Non-target analysis and characterisation of nanoparticles in spirits via single particle ICP-TOF-MS†
Abstract
Nanoparticles (NPs) can be found throughout our direct environment as well as in a large range of consumer products. However, there is a lack of data on abundances and properties, which requires dedicated methods to identify and characterise NP entities. Single particle inductively coupled plasma-mass spectrometry (SP ICP-MS) is becoming one of the most relevant methods for counting NPs and studying NP composition and properties. Especially time-of-flight (TOF) technology for ICP-MS holds the key to study single particle composition and to perform non-target particle screening. This is achieved through the unique detection paradigm in TOF acquiring all isotopes across the periodic table at 35 kHz and faster. Nevertheless, non-targeted screening methods face limitations due to two factors. First, large data sets challenge data processing units and require substantial time, and second, for each isotope/element, a decision limit to distinguish between random noise and a SP signal has to be established. Here, we propose a novel lognormal approximation method to rapidly model background levels and decision limits.

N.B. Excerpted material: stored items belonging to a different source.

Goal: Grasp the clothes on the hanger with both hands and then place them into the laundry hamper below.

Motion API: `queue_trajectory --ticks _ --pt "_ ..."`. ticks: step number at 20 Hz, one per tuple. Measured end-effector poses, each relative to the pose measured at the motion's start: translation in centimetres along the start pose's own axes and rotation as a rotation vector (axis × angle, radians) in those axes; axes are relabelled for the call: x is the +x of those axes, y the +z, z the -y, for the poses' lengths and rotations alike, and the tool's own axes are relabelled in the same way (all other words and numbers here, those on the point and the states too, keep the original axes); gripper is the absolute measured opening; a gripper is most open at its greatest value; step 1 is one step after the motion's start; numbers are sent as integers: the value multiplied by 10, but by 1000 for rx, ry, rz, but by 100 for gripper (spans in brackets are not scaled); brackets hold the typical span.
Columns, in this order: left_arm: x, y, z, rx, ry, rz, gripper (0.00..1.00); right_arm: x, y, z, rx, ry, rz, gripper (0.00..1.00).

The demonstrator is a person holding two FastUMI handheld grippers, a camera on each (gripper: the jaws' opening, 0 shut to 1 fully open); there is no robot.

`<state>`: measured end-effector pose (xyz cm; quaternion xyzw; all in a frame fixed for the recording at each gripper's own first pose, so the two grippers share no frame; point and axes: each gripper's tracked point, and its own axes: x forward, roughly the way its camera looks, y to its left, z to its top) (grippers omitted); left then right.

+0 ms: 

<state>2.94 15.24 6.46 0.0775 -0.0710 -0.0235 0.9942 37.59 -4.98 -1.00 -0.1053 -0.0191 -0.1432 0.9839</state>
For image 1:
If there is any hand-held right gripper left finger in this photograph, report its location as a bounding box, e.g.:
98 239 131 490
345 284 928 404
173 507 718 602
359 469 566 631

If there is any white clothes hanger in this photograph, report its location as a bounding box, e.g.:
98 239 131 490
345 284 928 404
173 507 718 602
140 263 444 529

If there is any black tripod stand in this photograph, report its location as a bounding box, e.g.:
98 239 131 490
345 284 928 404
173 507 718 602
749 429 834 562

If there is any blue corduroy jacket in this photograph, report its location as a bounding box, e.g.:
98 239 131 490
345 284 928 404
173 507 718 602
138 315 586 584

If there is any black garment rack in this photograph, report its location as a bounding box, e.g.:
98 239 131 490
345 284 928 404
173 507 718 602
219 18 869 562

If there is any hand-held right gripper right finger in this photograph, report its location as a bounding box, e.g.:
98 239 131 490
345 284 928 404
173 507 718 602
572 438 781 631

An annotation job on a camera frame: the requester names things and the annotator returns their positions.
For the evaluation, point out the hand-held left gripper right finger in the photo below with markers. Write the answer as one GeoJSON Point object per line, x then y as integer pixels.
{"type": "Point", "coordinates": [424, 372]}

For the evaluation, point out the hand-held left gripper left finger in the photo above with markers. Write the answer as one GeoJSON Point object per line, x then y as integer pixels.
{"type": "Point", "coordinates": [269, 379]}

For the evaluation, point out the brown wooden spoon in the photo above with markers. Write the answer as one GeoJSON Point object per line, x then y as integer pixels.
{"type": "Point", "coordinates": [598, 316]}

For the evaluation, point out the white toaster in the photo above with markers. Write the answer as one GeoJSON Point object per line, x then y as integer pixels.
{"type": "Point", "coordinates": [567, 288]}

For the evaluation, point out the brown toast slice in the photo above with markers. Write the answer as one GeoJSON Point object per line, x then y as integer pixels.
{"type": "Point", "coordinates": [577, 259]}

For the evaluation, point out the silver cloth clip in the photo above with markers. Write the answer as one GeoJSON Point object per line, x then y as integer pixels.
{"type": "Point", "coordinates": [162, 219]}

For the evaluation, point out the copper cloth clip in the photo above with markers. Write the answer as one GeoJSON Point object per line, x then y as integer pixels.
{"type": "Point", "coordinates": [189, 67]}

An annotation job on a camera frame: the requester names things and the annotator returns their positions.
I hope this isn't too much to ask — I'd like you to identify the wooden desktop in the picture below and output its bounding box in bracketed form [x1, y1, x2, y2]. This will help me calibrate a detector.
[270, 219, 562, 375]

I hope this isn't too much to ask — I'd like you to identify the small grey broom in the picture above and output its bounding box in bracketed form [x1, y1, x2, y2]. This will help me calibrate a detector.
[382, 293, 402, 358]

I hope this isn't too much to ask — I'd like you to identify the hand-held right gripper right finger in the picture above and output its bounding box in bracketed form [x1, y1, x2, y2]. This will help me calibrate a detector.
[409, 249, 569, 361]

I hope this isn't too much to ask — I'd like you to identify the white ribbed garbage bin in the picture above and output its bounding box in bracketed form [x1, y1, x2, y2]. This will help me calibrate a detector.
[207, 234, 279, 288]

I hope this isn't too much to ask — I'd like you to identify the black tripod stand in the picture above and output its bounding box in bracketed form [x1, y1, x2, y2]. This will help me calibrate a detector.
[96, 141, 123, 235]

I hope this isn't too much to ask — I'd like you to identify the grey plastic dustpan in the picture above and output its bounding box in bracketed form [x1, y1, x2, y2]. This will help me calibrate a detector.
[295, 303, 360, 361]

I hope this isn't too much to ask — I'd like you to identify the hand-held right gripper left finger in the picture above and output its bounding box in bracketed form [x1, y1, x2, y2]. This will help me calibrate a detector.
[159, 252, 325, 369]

This method was integrated in a pre-analysis tool which detected SP data signatures of all m/z recorded via SP ICP-TOF-MS. Within seconds, particulate elements could be pinpointed in large data files and selected for more dedicated characterisation steps. In a proof of concept, we used this non-target screening method to identify inorganic NPs in selected samples of whisky, vodka, gin, and liqueur. Following qualitative analyses, number concentrations, compositions, masses, and size distributions were investigated. Besides Mn, Fe and Cu as expected NP entities, Ti, Ag, Au and Sn-based particles were found in investigated samples.